Set down exactly the lines below, starting at the one that contains "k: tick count" and ending at the one that contains "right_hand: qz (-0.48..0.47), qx", with both of those lines included and nothing else.

Segment Open

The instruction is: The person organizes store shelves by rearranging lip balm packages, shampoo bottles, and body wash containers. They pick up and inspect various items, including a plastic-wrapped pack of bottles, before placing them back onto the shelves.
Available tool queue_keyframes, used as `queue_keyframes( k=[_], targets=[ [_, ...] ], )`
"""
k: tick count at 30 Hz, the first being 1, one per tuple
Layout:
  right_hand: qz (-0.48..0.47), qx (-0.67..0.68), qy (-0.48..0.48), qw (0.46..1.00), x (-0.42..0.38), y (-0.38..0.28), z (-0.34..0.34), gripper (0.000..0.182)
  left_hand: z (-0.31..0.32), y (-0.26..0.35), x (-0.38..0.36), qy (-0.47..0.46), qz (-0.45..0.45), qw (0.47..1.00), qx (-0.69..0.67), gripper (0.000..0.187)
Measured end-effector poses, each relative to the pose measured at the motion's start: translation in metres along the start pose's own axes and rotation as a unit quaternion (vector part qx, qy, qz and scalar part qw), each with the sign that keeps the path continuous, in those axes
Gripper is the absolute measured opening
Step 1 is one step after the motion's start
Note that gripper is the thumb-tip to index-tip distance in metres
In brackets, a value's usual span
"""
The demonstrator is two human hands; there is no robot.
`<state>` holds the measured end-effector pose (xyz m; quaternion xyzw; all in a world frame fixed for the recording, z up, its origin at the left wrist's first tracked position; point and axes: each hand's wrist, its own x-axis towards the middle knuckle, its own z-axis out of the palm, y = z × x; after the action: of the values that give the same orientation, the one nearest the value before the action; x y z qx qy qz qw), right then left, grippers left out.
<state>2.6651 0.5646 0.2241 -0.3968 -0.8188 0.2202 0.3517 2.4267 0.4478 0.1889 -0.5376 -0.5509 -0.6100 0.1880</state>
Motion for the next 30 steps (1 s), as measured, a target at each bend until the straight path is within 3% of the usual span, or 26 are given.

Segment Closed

== ANSWER TO THIS TASK ==
k: tick count at 30 Hz, the first being 1, one per tuple
Layout:
  right_hand: qz (-0.48..0.47), qx (-0.67..0.68), qy (-0.48..0.48), qw (0.46..1.00), x (-0.42..0.38), y (-0.38..0.28), z (-0.34..0.34), gripper (0.000..0.182)

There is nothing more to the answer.